___ GIVEN MATERIAL ___

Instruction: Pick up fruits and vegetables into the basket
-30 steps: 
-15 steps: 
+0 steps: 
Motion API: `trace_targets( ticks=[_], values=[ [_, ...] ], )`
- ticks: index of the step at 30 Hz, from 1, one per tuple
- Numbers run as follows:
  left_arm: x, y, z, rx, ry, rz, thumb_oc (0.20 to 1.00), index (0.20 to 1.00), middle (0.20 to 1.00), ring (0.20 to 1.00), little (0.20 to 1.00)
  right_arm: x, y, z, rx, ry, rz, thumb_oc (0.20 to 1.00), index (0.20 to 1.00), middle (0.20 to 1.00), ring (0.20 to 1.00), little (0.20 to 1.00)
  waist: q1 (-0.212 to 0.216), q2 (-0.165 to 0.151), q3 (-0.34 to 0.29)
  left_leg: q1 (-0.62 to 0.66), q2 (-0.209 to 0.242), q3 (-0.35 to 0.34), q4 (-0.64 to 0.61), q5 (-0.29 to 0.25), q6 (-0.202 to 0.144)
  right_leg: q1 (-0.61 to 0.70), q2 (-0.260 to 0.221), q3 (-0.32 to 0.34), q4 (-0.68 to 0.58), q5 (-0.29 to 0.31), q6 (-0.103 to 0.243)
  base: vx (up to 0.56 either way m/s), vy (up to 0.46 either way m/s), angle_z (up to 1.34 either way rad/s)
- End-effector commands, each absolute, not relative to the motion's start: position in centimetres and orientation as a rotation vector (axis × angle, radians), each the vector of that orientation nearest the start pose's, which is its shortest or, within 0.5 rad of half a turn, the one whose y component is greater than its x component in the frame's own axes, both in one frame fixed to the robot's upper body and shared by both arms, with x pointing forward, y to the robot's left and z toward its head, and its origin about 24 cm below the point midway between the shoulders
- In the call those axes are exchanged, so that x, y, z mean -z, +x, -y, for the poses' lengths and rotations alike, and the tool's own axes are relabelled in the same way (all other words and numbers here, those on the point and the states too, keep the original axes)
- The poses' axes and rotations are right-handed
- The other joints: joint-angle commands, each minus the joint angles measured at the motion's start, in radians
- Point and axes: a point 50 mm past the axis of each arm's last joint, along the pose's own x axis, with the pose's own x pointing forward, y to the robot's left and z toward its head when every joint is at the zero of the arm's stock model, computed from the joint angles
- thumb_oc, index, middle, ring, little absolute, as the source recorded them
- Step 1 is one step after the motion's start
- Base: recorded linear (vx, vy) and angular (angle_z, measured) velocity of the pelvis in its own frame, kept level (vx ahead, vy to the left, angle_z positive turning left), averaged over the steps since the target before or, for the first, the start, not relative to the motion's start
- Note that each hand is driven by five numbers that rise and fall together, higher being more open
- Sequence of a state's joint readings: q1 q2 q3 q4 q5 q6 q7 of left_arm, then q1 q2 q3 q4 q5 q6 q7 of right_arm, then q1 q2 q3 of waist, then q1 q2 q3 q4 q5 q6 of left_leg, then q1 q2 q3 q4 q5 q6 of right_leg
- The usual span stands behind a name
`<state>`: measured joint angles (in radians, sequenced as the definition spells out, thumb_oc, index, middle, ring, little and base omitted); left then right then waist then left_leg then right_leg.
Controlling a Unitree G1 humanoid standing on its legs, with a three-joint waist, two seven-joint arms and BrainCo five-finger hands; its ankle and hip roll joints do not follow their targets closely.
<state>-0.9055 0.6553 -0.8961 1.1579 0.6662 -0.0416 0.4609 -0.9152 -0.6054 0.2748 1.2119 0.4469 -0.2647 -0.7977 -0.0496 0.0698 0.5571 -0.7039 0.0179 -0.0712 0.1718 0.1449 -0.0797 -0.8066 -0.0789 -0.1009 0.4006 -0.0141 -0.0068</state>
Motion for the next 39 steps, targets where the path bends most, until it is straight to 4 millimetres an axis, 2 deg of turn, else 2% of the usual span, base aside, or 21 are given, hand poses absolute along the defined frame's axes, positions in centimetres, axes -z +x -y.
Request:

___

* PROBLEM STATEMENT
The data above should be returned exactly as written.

* SOLUTION FOR THIS EXERCISE
Instruction: Pick up fruits and vegetables into the basket
-30 steps: 
-15 steps: 
+0 steps: 
Motion API: `trace_targets( ticks=[_], values=[ [_, ...] ], )`
- ticks: index of the step at 30 Hz, from 1, one per tuple
- Numbers run as follows:
  left_arm: x, y, z, rx, ry, rz, thumb_oc (0.20 to 1.00), index (0.20 to 1.00), middle (0.20 to 1.00), ring (0.20 to 1.00), little (0.20 to 1.00)
  right_arm: x, y, z, rx, ry, rz, thumb_oc (0.20 to 1.00), index (0.20 to 1.00), middle (0.20 to 1.00), ring (0.20 to 1.00), little (0.20 to 1.00)
  waist: q1 (-0.212 to 0.216), q2 (-0.165 to 0.151), q3 (-0.34 to 0.29)
  left_leg: q1 (-0.62 to 0.66), q2 (-0.209 to 0.242), q3 (-0.35 to 0.34), q4 (-0.64 to 0.61), q5 (-0.29 to 0.25), q6 (-0.202 to 0.144)
  right_leg: q1 (-0.61 to 0.70), q2 (-0.260 to 0.221), q3 (-0.32 to 0.34), q4 (-0.68 to 0.58), q5 (-0.29 to 0.31), q6 (-0.103 to 0.243)
  base: vx (up to 0.56 either way m/s), vy (up to 0.46 either way m/s), angle_z (up to 1.34 either way rad/s)
- End-effector commands, each absolute, not relative to the motion's start: position in centimetres and orientation as a rotation vector (axis × angle, radians), each the vector of that orientation nearest the start pose's, which is its shortest or, within 0.5 rad of half a turn, the one whose y component is greater than its x component in the frame's own axes, both in one frame fixed to the robot's upper body and shared by both arms, with x pointing forward, y to the robot's left and z toward its head, and its origin about 24 cm below the point midway between the shoulders
- In the call those axes are exchanged, so that x, y, z mean -z, +x, -y, for the poses' lengths and rotations alike, and the tool's own axes are relabelled in the same way (all other words and numbers here, those on the point and the states too, keep the original axes)
- The poses' axes and rotations are right-handed
- The other joints: joint-angle commands, each minus the joint angles measured at the motion's start, in radians
- Point and axes: a point 50 mm past the axis of each arm's last joint, along the pose's own x axis, with the pose's own x pointing forward, y to the robot's left and z toward its head when every joint is at the zero of the arm's stock model, computed from the joint angles
- thumb_oc, index, middle, ring, little absolute, as the source recorded them
- Step 1 is one step after the motion's start
- Base: recorded linear (vx, vy) and angular (angle_z, measured) velocity of the pelvis in its own frame, kept level (vx ahead, vy to the left, angle_z positive turning left), averaged over the steps since the target before or, for the first, the start, not relative to the motion's start
- Note that each hand is driven by five numbers that rise and fall together, higher being more open
- Sequence of a state's joint readings: q1 q2 q3 q4 q5 q6 q7 of left_arm, then q1 q2 q3 q4 q5 q6 q7 of right_arm, then q1 q2 q3 of waist, then q1 q2 q3 q4 q5 q6 of left_leg, then q1 q2 q3 q4 q5 q6 of right_leg
- The usual span stands behind a name
`<state>`: measured joint angles (in radians, sequenced as the definition spells out, thumb_oc, index, middle, ring, little and base omitted); left then right then waist then left_leg then right_leg.
Controlling a Unitree G1 humanoid standing on its legs, with a three-joint waist, two seven-joint arms and BrainCo five-finger hands; its ankle and hip roll joints do not follow their targets closely.
<state>-0.9055 0.6553 -0.8961 1.1579 0.6662 -0.0416 0.4609 -0.9152 -0.6054 0.2748 1.2119 0.4469 -0.2647 -0.7977 -0.0496 0.0698 0.5571 -0.7039 0.0179 -0.0712 0.1718 0.1449 -0.0797 -0.8066 -0.0789 -0.1009 0.4006 -0.0141 -0.0068</state>
Motion for the next 39 steps, targets where the path bends most, until it is straight to 4 millimetres an axis, 2 deg of turn, else 2% of the usual span, base aside, or 21 are given, hand poses absolute along the defined frame's axes, positions in centimetres, axes -z +x -y.
Request:

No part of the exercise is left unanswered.